:: MATERIAL FOR THE TASK

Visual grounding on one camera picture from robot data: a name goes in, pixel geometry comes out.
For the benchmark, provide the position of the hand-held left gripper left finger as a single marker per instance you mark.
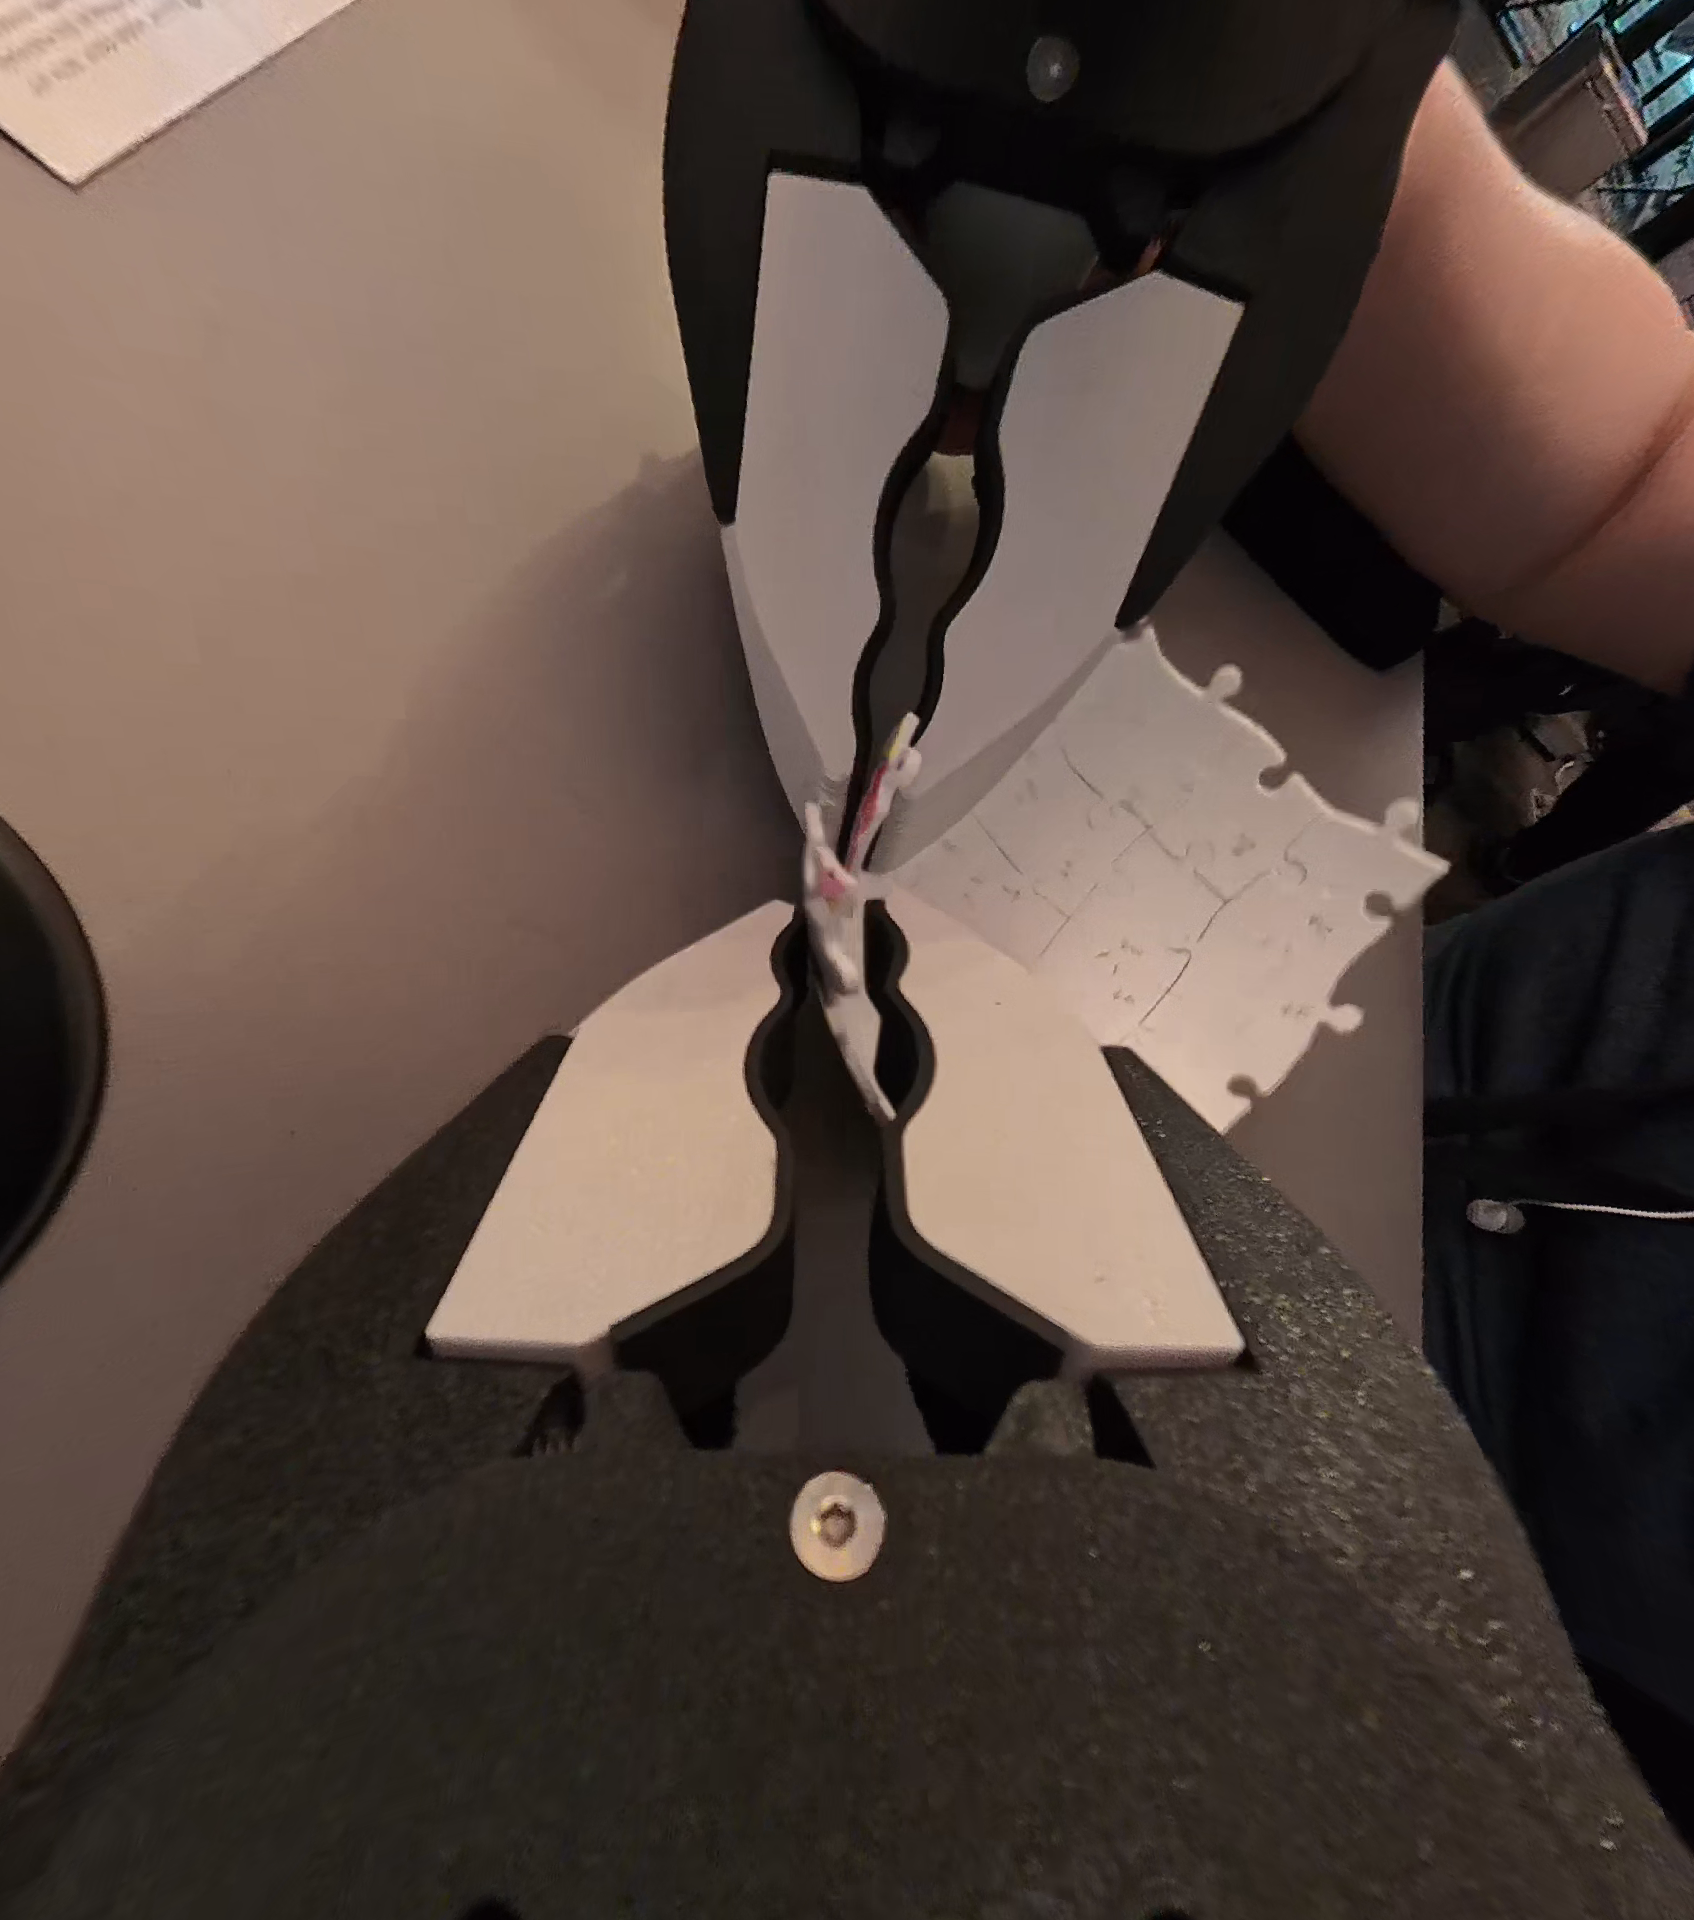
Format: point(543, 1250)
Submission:
point(622, 1200)

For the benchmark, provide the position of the assembled white puzzle section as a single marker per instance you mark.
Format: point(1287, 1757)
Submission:
point(1150, 871)

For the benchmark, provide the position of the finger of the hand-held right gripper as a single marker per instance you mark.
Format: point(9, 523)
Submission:
point(804, 422)
point(1105, 481)

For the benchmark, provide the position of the white instruction leaflet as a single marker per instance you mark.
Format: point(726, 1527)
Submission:
point(97, 61)

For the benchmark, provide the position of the white puzzle piece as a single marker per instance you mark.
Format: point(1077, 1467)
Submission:
point(863, 825)

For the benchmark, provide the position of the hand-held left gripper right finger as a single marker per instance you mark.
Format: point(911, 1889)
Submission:
point(1059, 1200)

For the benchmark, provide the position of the person's right forearm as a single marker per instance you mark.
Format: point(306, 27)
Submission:
point(1539, 390)

::::

■ EXERCISE DIRECTIONS:
Could you write out, exactly, each line of the data above from the one containing "For the benchmark, provide the position of the white puzzle" through the last, including both?

■ EXERCISE RESULT:
For the benchmark, provide the position of the white puzzle piece as a single marker per instance you mark.
Format: point(1077, 1467)
Submission:
point(863, 825)

For the benchmark, provide the position of the hand-held left gripper right finger as a single marker per instance you mark.
Format: point(911, 1889)
Submission:
point(1059, 1200)

For the benchmark, provide the position of the person's right forearm as a single marker per instance you mark.
Format: point(306, 27)
Submission:
point(1539, 390)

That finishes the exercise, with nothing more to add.